Every entry should come back exactly as written, minus the pictures.
___ Records for the exercise
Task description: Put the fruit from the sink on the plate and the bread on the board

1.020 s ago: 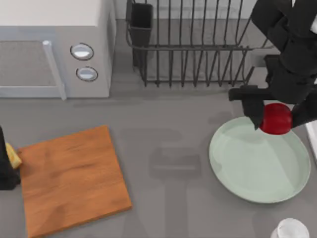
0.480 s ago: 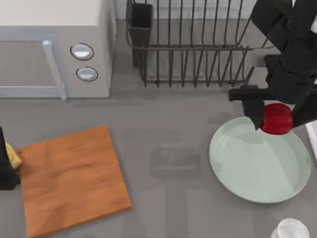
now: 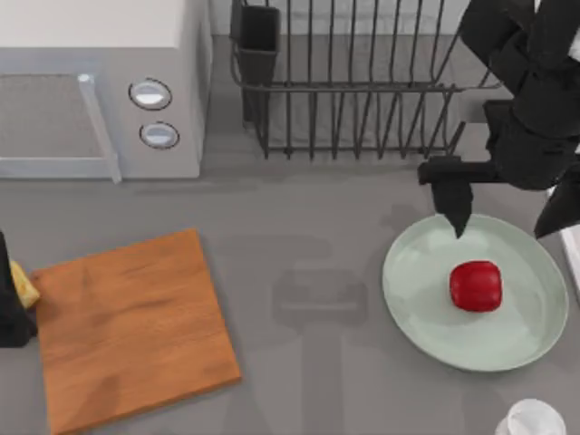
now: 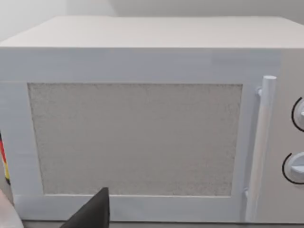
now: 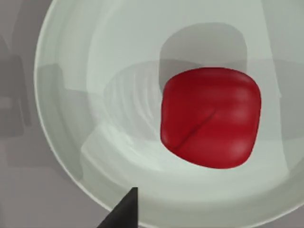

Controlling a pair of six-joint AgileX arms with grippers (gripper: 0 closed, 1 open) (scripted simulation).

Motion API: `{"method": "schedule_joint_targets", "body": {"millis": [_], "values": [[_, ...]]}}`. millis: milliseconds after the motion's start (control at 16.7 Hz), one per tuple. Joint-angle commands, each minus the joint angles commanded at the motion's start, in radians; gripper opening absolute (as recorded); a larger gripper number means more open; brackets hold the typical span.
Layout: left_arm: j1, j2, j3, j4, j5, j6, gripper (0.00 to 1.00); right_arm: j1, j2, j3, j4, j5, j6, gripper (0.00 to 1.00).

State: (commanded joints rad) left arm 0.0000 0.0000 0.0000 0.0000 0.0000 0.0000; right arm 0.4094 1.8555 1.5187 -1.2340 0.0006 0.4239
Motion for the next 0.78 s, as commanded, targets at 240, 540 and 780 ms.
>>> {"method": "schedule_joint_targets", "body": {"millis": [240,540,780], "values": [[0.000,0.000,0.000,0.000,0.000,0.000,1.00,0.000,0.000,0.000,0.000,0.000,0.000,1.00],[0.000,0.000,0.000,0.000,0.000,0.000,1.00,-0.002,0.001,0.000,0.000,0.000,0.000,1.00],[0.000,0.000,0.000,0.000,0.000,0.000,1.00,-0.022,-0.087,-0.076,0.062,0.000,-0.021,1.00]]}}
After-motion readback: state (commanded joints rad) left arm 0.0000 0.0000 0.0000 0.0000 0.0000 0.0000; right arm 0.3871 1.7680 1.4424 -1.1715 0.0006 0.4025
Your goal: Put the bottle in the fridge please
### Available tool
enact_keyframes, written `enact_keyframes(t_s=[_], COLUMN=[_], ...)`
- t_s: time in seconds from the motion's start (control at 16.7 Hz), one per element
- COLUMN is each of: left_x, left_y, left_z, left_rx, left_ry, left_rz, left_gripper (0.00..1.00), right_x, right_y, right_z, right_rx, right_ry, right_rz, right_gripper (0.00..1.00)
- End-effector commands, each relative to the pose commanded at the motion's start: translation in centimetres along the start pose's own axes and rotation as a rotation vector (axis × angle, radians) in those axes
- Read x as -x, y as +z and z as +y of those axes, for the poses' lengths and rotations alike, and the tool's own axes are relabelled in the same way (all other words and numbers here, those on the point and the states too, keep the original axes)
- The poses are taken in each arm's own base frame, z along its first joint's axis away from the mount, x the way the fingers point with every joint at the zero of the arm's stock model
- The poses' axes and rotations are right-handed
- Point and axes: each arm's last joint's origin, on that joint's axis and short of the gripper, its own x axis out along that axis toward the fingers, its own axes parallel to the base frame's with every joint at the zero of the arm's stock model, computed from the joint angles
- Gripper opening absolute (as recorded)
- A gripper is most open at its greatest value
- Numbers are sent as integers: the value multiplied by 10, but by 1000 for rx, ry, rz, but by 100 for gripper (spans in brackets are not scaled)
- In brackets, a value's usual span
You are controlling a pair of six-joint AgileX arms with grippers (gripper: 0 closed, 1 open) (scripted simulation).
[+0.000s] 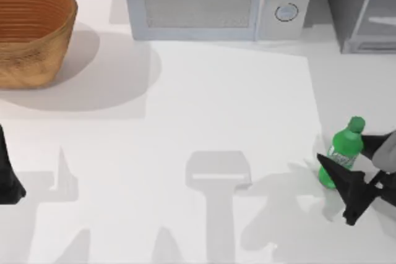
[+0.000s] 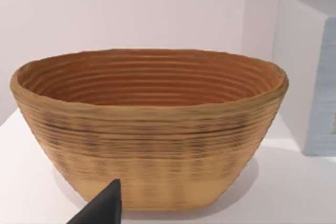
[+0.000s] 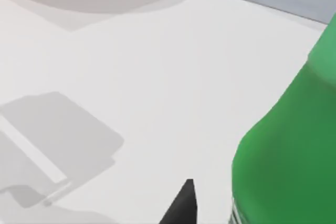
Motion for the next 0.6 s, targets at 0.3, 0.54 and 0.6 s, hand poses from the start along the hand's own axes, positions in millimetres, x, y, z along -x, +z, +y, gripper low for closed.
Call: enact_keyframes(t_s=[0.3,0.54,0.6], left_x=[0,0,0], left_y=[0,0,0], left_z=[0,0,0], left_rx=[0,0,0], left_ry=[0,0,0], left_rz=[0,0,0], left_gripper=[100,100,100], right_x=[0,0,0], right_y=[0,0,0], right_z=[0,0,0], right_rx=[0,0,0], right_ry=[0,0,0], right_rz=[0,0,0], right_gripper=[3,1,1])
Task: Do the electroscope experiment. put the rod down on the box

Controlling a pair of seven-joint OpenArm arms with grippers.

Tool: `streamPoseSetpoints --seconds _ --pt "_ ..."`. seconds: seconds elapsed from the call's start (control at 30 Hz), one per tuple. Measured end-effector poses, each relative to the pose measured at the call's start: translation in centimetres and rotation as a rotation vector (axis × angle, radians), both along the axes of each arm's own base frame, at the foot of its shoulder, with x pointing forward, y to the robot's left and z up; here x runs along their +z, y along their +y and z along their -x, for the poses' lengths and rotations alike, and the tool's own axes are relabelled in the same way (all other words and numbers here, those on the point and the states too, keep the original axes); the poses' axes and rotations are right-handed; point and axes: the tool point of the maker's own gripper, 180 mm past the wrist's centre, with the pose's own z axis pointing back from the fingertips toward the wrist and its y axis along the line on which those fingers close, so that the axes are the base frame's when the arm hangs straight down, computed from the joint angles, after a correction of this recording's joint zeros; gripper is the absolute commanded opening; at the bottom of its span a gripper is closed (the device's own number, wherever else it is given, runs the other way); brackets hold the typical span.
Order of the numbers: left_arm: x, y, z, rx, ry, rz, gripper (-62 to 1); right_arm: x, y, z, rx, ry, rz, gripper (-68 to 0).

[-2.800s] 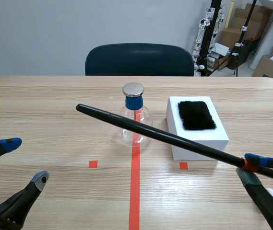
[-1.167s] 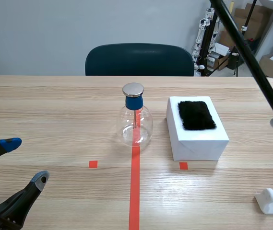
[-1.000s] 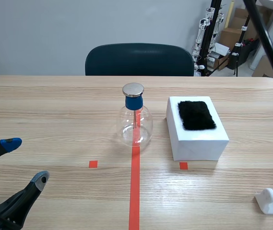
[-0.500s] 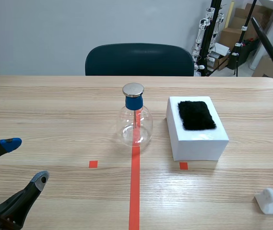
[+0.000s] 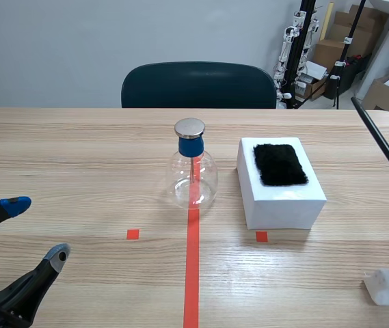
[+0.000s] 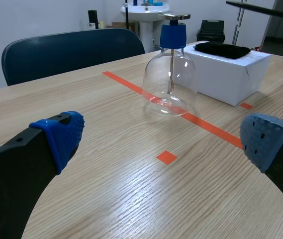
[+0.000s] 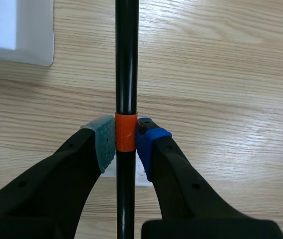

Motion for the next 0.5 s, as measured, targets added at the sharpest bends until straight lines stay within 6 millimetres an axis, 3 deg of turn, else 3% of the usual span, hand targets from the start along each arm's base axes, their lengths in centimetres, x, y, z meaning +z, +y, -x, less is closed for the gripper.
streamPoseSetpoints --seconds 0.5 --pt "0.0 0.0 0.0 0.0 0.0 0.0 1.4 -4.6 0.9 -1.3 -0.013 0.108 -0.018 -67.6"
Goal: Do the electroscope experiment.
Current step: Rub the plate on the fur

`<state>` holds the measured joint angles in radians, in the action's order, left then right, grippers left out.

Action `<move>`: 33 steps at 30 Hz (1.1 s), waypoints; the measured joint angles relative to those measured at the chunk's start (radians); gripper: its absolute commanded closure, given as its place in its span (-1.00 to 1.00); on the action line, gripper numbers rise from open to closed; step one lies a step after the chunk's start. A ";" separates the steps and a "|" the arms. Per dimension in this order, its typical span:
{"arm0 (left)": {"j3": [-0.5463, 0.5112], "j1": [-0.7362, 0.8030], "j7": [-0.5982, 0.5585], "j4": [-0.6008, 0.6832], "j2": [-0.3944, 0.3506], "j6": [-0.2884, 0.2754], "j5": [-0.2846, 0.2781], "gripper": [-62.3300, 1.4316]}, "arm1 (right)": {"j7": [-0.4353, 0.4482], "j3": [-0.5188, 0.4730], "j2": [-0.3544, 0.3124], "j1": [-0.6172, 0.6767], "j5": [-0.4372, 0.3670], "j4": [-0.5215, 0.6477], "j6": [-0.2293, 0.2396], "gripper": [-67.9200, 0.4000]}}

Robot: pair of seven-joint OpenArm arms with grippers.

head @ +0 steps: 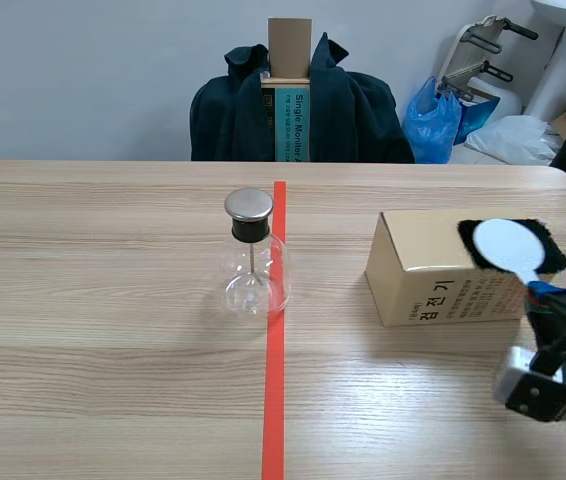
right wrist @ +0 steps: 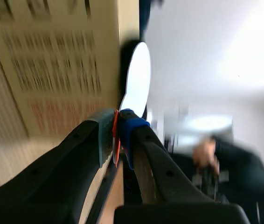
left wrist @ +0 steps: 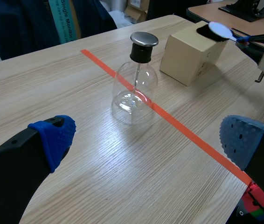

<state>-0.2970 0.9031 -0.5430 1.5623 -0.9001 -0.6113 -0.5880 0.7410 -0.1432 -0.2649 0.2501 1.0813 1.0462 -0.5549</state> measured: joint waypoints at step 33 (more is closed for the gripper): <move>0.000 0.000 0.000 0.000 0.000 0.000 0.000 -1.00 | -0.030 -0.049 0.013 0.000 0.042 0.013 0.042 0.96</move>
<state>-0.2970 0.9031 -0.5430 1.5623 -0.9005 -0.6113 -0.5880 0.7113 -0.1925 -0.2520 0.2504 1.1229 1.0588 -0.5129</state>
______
**Response below:**
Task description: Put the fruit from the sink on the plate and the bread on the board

1.020 s ago: 
0.480 s ago: 
now: 
now: 
now: 

Controlling a pair of six-joint AgileX arms with grippers (gripper: 0 closed, 1 open) (scripted simulation).

Motion API: `{"method": "schedule_joint_targets", "body": {"millis": [_], "values": [[_, ...]]}}`. millis: milliseconds after the motion's start (control at 16.7 Hz), one per tuple. Joint-angle commands, each minus the joint angles commanded at the motion's start, in radians; gripper opening absolute (as recorded); a larger gripper number means more open; brackets hold the typical span.
Layout: left_arm: j1, j2, j3, j4, j5, j6, gripper (0.00 to 1.00); right_arm: j1, j2, j3, j4, j5, j6, gripper (0.00 to 1.00).

State: (commanded joints rad) left arm 0.0000 0.0000 0.0000 0.0000 0.0000 0.0000; right arm 0.4094 1.8555 1.5187 -1.2340 0.0006 0.4239
Motion for the next 0.78 s, as commanded, targets at 240, 540 and 780 ms.
>>> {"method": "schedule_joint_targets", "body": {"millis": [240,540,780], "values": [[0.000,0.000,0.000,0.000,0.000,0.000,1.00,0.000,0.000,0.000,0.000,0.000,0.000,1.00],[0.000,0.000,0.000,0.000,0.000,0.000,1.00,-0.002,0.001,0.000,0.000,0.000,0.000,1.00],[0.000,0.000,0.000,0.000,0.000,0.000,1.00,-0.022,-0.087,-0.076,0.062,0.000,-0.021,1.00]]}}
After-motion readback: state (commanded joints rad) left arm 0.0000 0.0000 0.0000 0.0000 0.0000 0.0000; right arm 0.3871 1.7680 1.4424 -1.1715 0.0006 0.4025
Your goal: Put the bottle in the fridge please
### Available tool
enact_keyframes, written `enact_keyframes(t_s=[_], COLUMN=[_], ...)`
- t_s: time in seconds from the motion's start (control at 16.7 Hz), one per element
- COLUMN is each of: left_x, left_y, left_z, left_rx, left_ry, left_rz, left_gripper (0.00..1.00), right_x, right_y, right_z, right_rx, right_ry, right_rz, right_gripper (0.00..1.00)
- End-effector commands, each relative to the pose commanded at the motion's start: translation in centimetres along the start pose's own axes and rotation as a rotation vector (axis × angle, radians) in those axes
- Read x as -x, y as +z and z as +y of those axes, for the poses' lengths and rotations alike, and the tool's own axes are relabelled in the same way (all other words and numbers here, those on the point and the states too, keep the original axes)
- The poses are taken in each arm's own base frame, z along its first joint's axis away from the mount, x the way the fingers point with every joint at the zero of the arm's stock model
- The poses' axes and rotations are right-handed
- Point and axes: each arm's last joint's origin, on that joint's axis and short of the gripper, its own x axis out along that axis toward the fingers, its own axes parallel to the base frame's with every joint at the zero of the arm's stock model, computed from the joint angles
- Gripper opening absolute (as recorded)
- A gripper is most open at its greatest value
- Numbers are sent as integers: the value multiplied by 10, but by 1000 for rx, ry, rz, but by 100 for gripper (spans in brackets are not scaled)
- In brackets, a value's usual span
You are controlling a pair of six-joint AgileX arms with grippers (gripper: 0 closed, 1 open) (scripted simulation).
[+0.000s] 
[+0.000s] 
[+0.000s] 
Motion for the next 0.6 s, targets at 0.3, 0.54 and 0.6 s, hand poses from the start along the hand's own axes, positions in millimetres, x, y, z along -x, +z, +y, gripper low for closed.
Call: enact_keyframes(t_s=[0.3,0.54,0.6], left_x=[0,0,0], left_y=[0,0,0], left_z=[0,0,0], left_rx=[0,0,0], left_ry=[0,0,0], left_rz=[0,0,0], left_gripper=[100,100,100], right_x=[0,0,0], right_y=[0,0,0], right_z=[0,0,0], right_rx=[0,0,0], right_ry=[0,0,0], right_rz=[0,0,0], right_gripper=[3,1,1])
Task: Do the electroscope experiment. put the rod down on the box

Controlling a pair of seven-joint OpenArm arms with grippers.

Tool: `streamPoseSetpoints --seconds _ --pt "_ ..."`. seconds: seconds elapsed from the call's start (control at 30 Hz), one per tuple. Measured end-effector poses, each relative to the pose measured at the call's start: translation in centimetres and rotation as a rotation vector (axis × angle, radians), both along the axes of each arm's own base frame, at the foot of its shoulder, with x pointing forward, y to the robot's left and z up; here x runs along their +z, y along their +y and z along their -x, for the poses' lengths and rotations alike, and the tool's own axes are relabelled in the same way (all other words and numbers here, those on the point and the states too, keep the original axes); the poses' axes and rotations are right-handed; point and axes: the tool point of the maker's own gripper, 180 mm past the wrist's centre, with the pose's own z axis pointing back from the fingertips toward the wrist and its y axis along the line on which those fingers close, so that the axes are the base frame's when the arm hangs straight down, computed from the joint angles, after a correction of this recording's joint zeros; gripper is the absolute commanded opening; at the bottom of its span a gripper is closed (the device's own number, wherever else it is given, runs the other way); brackets hold the typical span.
Order of the numbers: left_arm: x, y, z, rx, ry, rz, gripper (-62 to 1); right_arm: x, y, z, rx, ry, rz, gripper (-68 to 0).

[-2.800s] 
[-1.167s] 
[-1.000s] 
[-0.500s] 
[+0.000s] 
[+0.000s] 
[+0.000s] 

Motion for the next 0.5 s, as measured, targets added at the sharpest bends until straight lines stay within 6 millimetres an axis, 3 deg of turn, else 3% of the usual span, hand targets from the start along each arm's base axes, their lengths in centimetres, x, y, z meaning +z, +y, -x, less is closed for the gripper.
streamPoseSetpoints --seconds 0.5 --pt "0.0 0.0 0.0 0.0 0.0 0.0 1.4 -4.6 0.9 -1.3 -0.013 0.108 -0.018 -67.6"
Goal: Do the electroscope experiment.
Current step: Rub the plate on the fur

`<state>` holds the measured joint angles in radians, in the action's order, left then right, grippers left out.

Action `<move>`: 33 steps at 30 Hz (1.1 s), waypoints; the measured joint angles relative to those measured at the chunk's start (radians); gripper: its absolute commanded closure, given as its place in its span (-1.00 to 1.00); on the action line, gripper numbers rise from open to closed; step one lies a step after the chunk's start. A ";" separates the steps and a "|" the arms. Per dimension in this order, its typical span:
{"arm0 (left)": {"j3": [-0.5463, 0.5112], "j1": [-0.7362, 0.8030], "j7": [-0.5982, 0.5585], "j4": [-0.6008, 0.6832], "j2": [-0.3944, 0.3506], "j6": [-0.2884, 0.2754], "j5": [-0.2846, 0.2781], "gripper": [-62.3300, 1.4316]}, "arm1 (right)": {"j7": [-0.4353, 0.4482], "j3": [-0.5188, 0.4730], "j2": [-0.3544, 0.3124], "j1": [-0.6172, 0.6767], "j5": [-0.4372, 0.3670], "j4": [-0.5215, 0.6477], "j6": [-0.2293, 0.2396], "gripper": [-67.9200, 0.4000]}}

Robot: pair of seven-joint OpenArm arms with grippers.

head @ +0 steps: 
right wrist @ +0 steps: 
left wrist @ +0 steps: 

<state>-0.2970 0.9031 -0.5430 1.5623 -0.9001 -0.6113 -0.5880 0.7410 -0.1432 -0.2649 0.2501 1.0813 1.0462 -0.5549</state> measured: joint waypoints at step 33 (more is closed for the gripper): <move>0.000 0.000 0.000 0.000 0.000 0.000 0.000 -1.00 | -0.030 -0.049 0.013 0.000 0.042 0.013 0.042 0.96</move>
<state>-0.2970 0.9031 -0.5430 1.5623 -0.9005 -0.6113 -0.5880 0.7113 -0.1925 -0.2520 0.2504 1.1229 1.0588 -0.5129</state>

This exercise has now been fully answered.